*Data shown*
- - - - - - -

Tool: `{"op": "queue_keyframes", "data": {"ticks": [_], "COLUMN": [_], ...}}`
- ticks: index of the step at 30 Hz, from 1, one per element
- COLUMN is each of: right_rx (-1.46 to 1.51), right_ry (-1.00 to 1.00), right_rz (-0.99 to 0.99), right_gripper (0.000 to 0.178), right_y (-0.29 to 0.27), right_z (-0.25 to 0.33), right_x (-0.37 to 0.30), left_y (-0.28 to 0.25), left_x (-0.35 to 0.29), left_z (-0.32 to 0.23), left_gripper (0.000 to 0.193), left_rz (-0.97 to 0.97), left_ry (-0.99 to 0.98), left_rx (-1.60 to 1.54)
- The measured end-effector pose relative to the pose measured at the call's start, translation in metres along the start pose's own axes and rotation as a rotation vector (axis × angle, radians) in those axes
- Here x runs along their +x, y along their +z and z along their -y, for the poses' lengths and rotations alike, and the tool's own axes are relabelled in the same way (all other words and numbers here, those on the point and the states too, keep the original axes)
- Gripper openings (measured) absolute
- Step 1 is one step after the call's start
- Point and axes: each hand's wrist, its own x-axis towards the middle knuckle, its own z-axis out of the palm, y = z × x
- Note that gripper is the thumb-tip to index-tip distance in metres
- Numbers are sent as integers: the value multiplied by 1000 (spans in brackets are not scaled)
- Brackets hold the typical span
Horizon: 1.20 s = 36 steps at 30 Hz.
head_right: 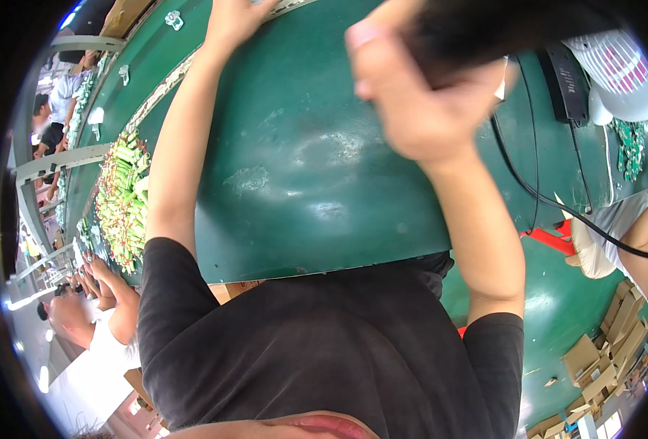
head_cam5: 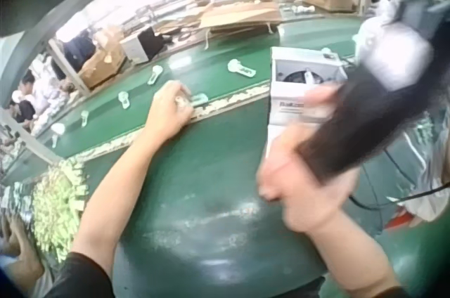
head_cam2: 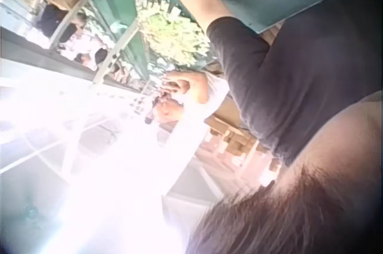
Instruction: Assembling small electronic components onto printed circuit boards using an electric screwdriver.
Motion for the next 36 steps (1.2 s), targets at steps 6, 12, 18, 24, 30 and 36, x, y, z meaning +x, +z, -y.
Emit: {"op": "queue_keyframes", "data": {"ticks": [6,12,18,24,30,36], "right_rx": [-301,-640,-213,-395,-37,39], "right_ry": [-145,-171,134,144,395,363], "right_rz": [73,133,-45,43,193,330], "right_gripper": [12,9,18,17,17,18], "right_y": [-55,-46,-78,-57,-24,-38], "right_z": [38,23,55,41,33,6], "right_x": [37,48,59,53,20,10], "left_y": [-34,-14,-15,-10,-8,-49], "left_x": [-95,-113,-123,-128,-125,-127], "left_z": [-122,-141,-124,-128,-135,-150], "left_gripper": [34,30,15,19,11,36], "left_rz": [518,260,243,282,160,310], "left_ry": [498,543,431,470,404,195], "left_rx": [-461,-360,-481,-504,-429,-448]}}
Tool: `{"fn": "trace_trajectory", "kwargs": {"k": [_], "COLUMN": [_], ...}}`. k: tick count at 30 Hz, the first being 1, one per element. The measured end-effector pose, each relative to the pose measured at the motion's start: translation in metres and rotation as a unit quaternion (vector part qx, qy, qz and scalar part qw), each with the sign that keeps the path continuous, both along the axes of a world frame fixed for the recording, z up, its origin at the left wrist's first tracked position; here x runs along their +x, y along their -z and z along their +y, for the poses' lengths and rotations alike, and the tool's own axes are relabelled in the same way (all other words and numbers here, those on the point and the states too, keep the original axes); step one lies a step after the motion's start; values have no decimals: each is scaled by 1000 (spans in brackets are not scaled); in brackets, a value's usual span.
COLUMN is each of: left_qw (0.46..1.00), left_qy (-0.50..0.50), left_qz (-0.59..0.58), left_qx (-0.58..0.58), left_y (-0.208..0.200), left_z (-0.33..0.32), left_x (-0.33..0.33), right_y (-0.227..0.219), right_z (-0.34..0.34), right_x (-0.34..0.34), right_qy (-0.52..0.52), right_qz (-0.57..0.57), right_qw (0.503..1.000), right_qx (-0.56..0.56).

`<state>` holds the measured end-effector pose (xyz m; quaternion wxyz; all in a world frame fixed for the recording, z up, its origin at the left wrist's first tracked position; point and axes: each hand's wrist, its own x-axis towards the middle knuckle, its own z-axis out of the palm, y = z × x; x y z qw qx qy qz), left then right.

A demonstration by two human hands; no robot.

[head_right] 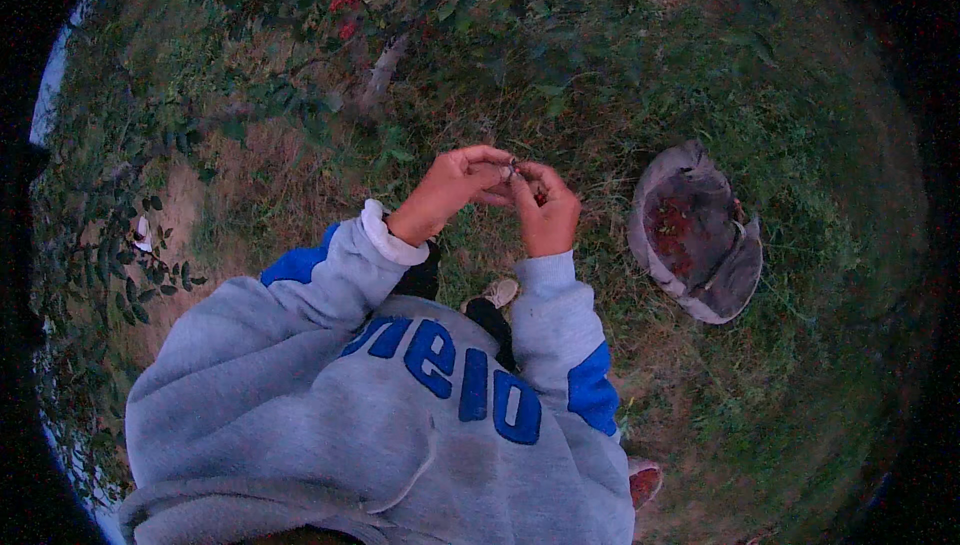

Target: The person picks red berries from a bush by hand and places them into a cloth bag on the ground. The person repeatedly reaches for clusters of berries, detaches them, and deposits them into the bag.

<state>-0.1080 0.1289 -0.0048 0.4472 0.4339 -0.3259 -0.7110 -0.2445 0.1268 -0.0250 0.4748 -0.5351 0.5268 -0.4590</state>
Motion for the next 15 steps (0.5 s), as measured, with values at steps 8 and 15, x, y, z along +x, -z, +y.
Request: {"fn": "trace_trajectory", "kwargs": {"k": [8,15], "left_qw": [991,971], "left_qy": [69,136], "left_qz": [-95,-188], "left_qx": [-60,-62], "left_y": [10,36], "left_z": [-5,-6], "left_x": [8,30], "right_y": [-1,48], "right_z": [3,9], "right_x": [-10,-75], "right_qy": [-26,-24], "right_qz": [37,192], "right_qw": [999,981], "right_qx": [20,-17]}}
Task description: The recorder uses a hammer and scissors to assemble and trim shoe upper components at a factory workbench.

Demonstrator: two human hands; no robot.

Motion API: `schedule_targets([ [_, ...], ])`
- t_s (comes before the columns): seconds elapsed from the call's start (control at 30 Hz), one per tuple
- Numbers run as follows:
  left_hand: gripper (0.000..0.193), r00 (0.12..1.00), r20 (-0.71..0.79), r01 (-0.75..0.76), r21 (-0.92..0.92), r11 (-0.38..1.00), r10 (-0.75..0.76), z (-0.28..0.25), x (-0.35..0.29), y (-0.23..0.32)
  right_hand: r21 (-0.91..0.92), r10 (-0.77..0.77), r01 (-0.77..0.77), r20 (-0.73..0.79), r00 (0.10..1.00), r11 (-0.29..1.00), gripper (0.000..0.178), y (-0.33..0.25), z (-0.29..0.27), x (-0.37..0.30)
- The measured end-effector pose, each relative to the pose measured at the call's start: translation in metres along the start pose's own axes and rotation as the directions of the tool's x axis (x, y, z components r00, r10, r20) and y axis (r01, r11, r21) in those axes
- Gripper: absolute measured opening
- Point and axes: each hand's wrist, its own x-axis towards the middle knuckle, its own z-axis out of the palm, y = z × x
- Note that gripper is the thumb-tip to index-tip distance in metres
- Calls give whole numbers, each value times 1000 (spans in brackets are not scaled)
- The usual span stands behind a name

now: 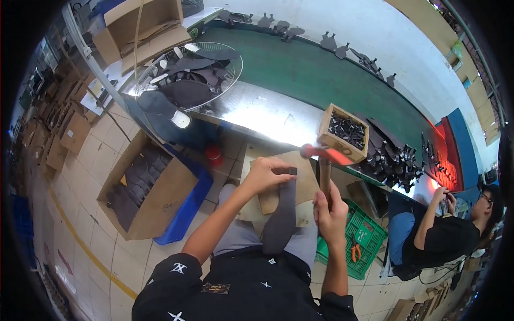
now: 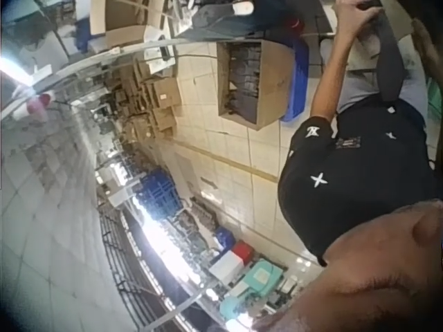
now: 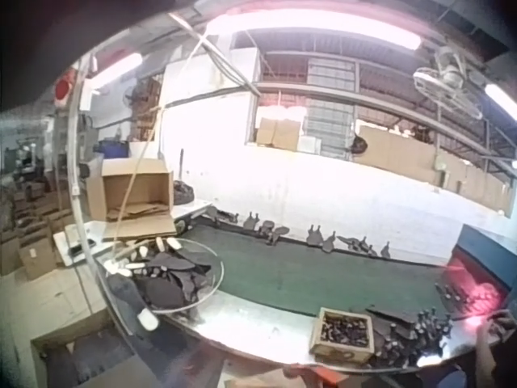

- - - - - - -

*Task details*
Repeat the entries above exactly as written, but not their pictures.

*Reply*
Tool: `{"op": "queue_keyframes", "data": {"ticks": [_], "COLUMN": [_], ...}}`
- ticks: index of the step at 30 Hz, from 1, one per element
- COLUMN is each of: right_rx (-1.46 to 1.51), right_ry (-1.00 to 1.00), right_rz (-0.99 to 0.99), right_gripper (0.000 to 0.178), right_y (-0.29 to 0.27), right_z (-0.25 to 0.33), right_x (-0.37 to 0.30), left_y (-0.28 to 0.25), left_x (-0.35 to 0.29), left_z (-0.32 to 0.23), left_gripper (0.000 to 0.193), left_rz (-0.97 to 0.97), left_ry (-0.99 to 0.98), left_rx (-1.60 to 1.54)
- The measured end-effector pose relative to the pose measured at the call's start, translation in metres along the start pose's own axes and rotation as a rotation vector (axis × angle, radians) in those axes
- Here x runs along their +x, y along their +z and z along their -y, for the poses' lengths and rotations alike, and the tool's own axes are relabelled in the same way (all other words and numbers here, those on the point and the states too, keep the original axes)
- Gripper openings (measured) absolute
- Step 1 is one step after the call's start
- Point and axes: each hand's wrist, its own x-axis towards the middle knuckle, its own z-axis out of the palm, y = z × x
- Note that gripper is the thumb-tip to index-tip distance in metres
- Numbers are sent as integers: the value multiplied by 1000 (spans in brackets are not scaled)
- Brackets hold the typical span
Horizon: 1.20 s = 36 steps at 30 Hz.
head_right: 
head_cam5: 
head_cam2: 
Instruction: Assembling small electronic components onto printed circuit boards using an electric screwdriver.
Motion for the next 36 steps (1.2 s), targets at steps 6, 12, 18, 24, 30 and 36, x, y, z meaning +x, +z, -y.
Emit: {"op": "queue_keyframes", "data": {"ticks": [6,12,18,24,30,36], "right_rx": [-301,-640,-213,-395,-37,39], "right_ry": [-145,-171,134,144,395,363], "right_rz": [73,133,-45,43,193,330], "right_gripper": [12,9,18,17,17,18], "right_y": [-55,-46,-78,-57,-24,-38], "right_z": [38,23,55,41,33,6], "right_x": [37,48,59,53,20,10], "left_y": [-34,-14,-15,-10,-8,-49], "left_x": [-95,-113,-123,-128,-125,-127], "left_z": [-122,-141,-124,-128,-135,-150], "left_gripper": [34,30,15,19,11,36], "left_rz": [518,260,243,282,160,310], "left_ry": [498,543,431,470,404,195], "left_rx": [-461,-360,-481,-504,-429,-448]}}
Tool: `{"fn": "trace_trajectory", "kwargs": {"k": [_], "COLUMN": [_], ...}}`. k: tick count at 30 Hz, the first being 1, one per element. The measured end-effector pose, each relative to the pose measured at the motion's start: translation in metres and rotation as a unit quaternion (vector part qx, qy, qz and scalar part qw), each with the sign that keeps the path continuous, both along the axes of a world frame fixed for the recording, z up, its origin at the left wrist's first tracked position; here x runs along their +x, y along their -z and z along their +y, for the poses' lengths and rotations alike, and the tool's own axes are relabelled in the same way (all other words and numbers here, those on the point and the states too, keep the original axes); step one lies a step after the motion's start; values have no decimals: each is scaled by 1000 (spans in brackets are not scaled); in brackets, a value's usual span.
COLUMN is each of: left_qw (0.46..1.00), left_qy (-0.50..0.50), left_qz (-0.59..0.58), left_qx (-0.58..0.58), left_y (-0.208..0.200), left_z (-0.33..0.32), left_x (-0.33..0.33), right_y (-0.227..0.219), right_z (-0.34..0.34), right_x (-0.34..0.34), right_qy (-0.52..0.52), right_qz (-0.57..0.57), right_qw (0.503..1.000), right_qx (-0.56..0.56).

`<state>` holds the measured end-effector pose (xyz m; quaternion wxyz; all in a world frame fixed for the recording, z up, its origin at the left wrist's first tracked position; point and axes: each hand's wrist, its own x-axis towards the middle knuckle, its own z-axis out of the palm, y = z × x; x y z qw qx qy qz), left then right.

A demonstration by two human hands; no robot.

[head_right] 

Target: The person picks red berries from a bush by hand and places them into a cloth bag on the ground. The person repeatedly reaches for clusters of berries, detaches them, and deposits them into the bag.

<state>-0.1080 0.1289 -0.0048 0.4472 0.4339 -0.3259 -0.7110 -0.2445 0.1268 -0.0250 0.4748 -0.5351 0.5268 -0.4590</state>
Motion for the next 15 steps (0.5 s), as measured, with values at steps 8 and 15, x, y, z along +x, -z, +y.
Request: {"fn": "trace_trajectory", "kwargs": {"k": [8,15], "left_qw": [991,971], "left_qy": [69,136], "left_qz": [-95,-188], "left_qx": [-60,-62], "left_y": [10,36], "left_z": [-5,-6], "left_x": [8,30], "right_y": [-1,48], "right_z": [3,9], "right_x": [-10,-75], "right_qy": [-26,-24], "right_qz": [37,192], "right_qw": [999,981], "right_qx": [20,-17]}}
Task description: The recorder uses a hammer and scissors to assemble and trim shoe upper components at a factory workbench.

Demonstrator: two human hands; no robot.

Motion API: `schedule_targets([ [_, ...], ])`
- t_s (comes before the columns): seconds elapsed from the call's start (control at 30 Hz), one per tuple
- Numbers run as follows:
  left_hand: gripper (0.000..0.193), r00 (0.12..1.00), r20 (-0.71..0.79), r01 (-0.75..0.76), r21 (-0.92..0.92), r11 (-0.38..1.00), r10 (-0.75..0.76), z (-0.28..0.25), x (-0.35..0.29), y (-0.23..0.32)
  right_hand: r21 (-0.91..0.92), r10 (-0.77..0.77), r01 (-0.77..0.77), r20 (-0.73..0.79), r00 (0.10..1.00), r11 (-0.29..1.00), gripper (0.000..0.178), y (-0.33..0.25), z (-0.29..0.27), x (-0.37..0.30)
- The measured end-effector pose, each relative to the pose measured at the call's start: translation in metres along the start pose's own axes and rotation as the directions of the tool's x axis (x, y, z components r00, r10, r20) and y axis (r01, r11, r21) in those axes
- Gripper: absolute measured opening
- Point and axes: each hand's wrist, its own x-axis towards the middle knuckle, its own z-axis out of the palm, y = z × x
- Note that gripper is the thumb-tip to index-tip distance in metres
- Calls give whole numbers, each value times 1000 (spans in brackets are not scaled)
- The usual span stands behind a name

now: 
now: 
now: 

That's the full output for the exercise.